INSTRUCTIONS TO FOLLOW → Report each line of the data that has "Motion" somewhere in it.

INPUT DATA →

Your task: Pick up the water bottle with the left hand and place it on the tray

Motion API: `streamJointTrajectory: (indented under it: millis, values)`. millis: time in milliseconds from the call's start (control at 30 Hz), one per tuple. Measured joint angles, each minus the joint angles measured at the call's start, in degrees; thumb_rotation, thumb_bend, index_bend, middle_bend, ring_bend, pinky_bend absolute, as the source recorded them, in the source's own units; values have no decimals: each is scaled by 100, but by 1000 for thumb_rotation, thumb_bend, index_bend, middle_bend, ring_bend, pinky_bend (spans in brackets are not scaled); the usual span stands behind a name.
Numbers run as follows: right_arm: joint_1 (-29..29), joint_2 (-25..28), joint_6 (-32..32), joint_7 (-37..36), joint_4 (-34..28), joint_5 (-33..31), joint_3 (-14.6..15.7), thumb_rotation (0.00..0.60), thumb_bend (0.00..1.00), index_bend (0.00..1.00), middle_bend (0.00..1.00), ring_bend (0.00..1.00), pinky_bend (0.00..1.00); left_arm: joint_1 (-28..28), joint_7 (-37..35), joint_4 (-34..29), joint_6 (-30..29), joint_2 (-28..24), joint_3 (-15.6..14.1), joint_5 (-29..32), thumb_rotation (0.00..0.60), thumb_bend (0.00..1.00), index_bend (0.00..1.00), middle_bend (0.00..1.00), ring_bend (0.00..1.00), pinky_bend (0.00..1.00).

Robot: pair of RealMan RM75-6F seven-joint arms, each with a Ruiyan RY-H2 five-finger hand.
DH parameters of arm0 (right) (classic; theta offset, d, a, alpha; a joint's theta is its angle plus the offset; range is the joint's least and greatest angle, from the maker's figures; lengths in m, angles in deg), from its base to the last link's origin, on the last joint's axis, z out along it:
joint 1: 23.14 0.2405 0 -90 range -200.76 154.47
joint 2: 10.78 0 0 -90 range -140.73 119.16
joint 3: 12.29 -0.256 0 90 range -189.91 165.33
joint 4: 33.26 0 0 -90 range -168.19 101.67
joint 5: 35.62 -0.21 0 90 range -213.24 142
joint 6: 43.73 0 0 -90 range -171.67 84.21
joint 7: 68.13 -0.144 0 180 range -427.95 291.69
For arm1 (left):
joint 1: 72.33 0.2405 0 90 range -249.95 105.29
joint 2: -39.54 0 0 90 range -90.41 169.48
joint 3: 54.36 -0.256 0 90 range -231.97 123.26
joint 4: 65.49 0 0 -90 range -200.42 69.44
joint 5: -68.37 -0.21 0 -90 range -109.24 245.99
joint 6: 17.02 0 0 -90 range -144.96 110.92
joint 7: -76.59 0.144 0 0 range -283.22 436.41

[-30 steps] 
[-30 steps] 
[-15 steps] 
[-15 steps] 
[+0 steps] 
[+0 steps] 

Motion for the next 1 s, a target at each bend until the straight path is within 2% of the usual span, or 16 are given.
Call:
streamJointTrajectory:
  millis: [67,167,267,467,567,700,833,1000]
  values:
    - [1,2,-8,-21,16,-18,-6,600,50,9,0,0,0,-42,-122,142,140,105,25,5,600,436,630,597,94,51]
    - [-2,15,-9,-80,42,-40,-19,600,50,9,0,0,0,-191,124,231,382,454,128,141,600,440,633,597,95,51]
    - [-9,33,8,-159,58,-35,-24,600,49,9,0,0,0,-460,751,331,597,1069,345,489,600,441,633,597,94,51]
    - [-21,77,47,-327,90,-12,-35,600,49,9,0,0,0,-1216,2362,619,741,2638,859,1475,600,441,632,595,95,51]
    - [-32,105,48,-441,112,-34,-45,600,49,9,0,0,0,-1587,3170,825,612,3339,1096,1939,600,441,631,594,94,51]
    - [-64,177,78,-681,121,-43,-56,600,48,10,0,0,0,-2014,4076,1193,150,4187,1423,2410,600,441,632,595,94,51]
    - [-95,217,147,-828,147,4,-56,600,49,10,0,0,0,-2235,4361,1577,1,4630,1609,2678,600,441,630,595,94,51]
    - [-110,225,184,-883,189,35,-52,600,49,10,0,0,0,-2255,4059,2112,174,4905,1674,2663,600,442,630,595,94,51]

SOLUTION FOR THIS TASK →
Motion API: `streamJointTrajectory: (indented under it: millis, values)`. millis: time in milliseconds from the call's start (control at 30 Hz), one per tuple. Measured joint angles, each minus the joint angles measured at the call's start, in degrees; thumb_rotation, thumb_bend, index_bend, middle_bend, ring_bend, pinky_bend absolute, as the source recorded them, in the source's own units; values have no decimals: each is scaled by 100, but by 1000 for thumb_rotation, thumb_bend, index_bend, middle_bend, ring_bend, pinky_bend (spans in brackets are not scaled); the usual span stands behind a name.
Motion for the next 1 s, a target at each bend until the straight path is within 2% of the usual span, or 16 are given.

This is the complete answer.